California Poets: Part X

Jessica Goodheart

Four Poems



No Motion like Flight

 

I’ve come from bedlam and want the train

from there to where I’m going to sing

 

of nameless waterways.

Behind me: the night of the long tantrum.

 

Out the window: warehouses, yellowed grass,

trees still bare from winter’s pain.

 

A summer home set back on marshland rushes past.

Come July, mosquitoes will be everywhere.

 

For now the train says this: escape, escape—

a hissing ballad of moving on.

 

The train’s like me.

It wants the tunnel’s sudden dark.

Wants away, wants elsewhere --

 

the fix of church spire, school yard,

redbrick mill barely glimpsed.

 

The armrest is the hard bed I crave,

the crossword and its numbered list.

 

Come Providence, come New Haven.

Come afternoon’s surprise of light.

 

Even for the earthbound,

there’s no motion like flight.




Russian Doll

 

All five dolls mattered but last smooth girl,

sitting snug inside her sisters

she’s the one I wanted most to see

 

as I knelt on the floor unpacking girl from girl.
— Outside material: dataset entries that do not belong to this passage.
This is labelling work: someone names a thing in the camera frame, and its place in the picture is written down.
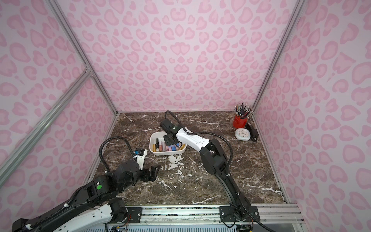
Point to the black object behind clock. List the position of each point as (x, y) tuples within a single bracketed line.
[(253, 132)]

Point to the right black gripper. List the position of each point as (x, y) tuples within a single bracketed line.
[(169, 137)]

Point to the brown lip gloss silver cap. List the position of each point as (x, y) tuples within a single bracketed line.
[(161, 146)]

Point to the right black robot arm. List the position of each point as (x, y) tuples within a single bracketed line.
[(214, 161)]

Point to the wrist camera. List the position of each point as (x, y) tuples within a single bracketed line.
[(167, 125), (140, 156)]

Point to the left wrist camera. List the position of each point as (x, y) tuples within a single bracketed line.
[(140, 156)]

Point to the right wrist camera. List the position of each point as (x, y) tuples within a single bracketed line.
[(167, 125)]

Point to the white round alarm clock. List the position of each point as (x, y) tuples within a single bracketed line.
[(242, 134)]

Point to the white plastic storage box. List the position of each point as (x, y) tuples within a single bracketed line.
[(160, 135)]

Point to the bundle of pens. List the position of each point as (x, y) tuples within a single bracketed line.
[(243, 111)]

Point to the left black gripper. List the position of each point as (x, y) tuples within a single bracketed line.
[(149, 174)]

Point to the red pen holder cup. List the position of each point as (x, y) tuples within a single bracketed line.
[(239, 122)]

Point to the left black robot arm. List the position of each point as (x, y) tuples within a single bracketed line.
[(103, 189)]

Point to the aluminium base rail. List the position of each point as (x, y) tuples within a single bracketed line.
[(209, 218)]

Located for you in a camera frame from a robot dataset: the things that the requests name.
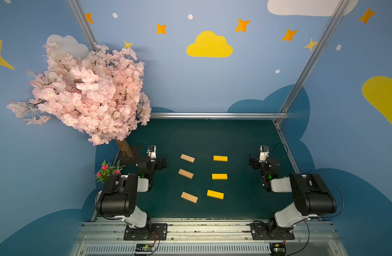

On visits to my grandparents’ flat,

I’d fly to the little room with the trundle bed

 

and rescue her from the bellies of the bigger dolls–

each of their gargantuan bodies, garish

with painted flowers, each of their cheeks –

 

improbable circles of gaudy pink. I’d let my finger

trace their rough insides. Each smelled of birch.

Each wore a kerchief, like my grandmother’s

 

grandmother still wears in a photo on my mantel.

They were all lovely in their shine,

each too considerate for arms—

 

which would only get in the way of the main job:

virgin birth, repeated and repeated.

And then, lastly, my stowaway–

 

I’d hold her trim yellow body up to the light,

study her painted garment—more modern, more abstract

than those of her sisters: a red streak down her front,

like a man's tie, a black scribble of hair.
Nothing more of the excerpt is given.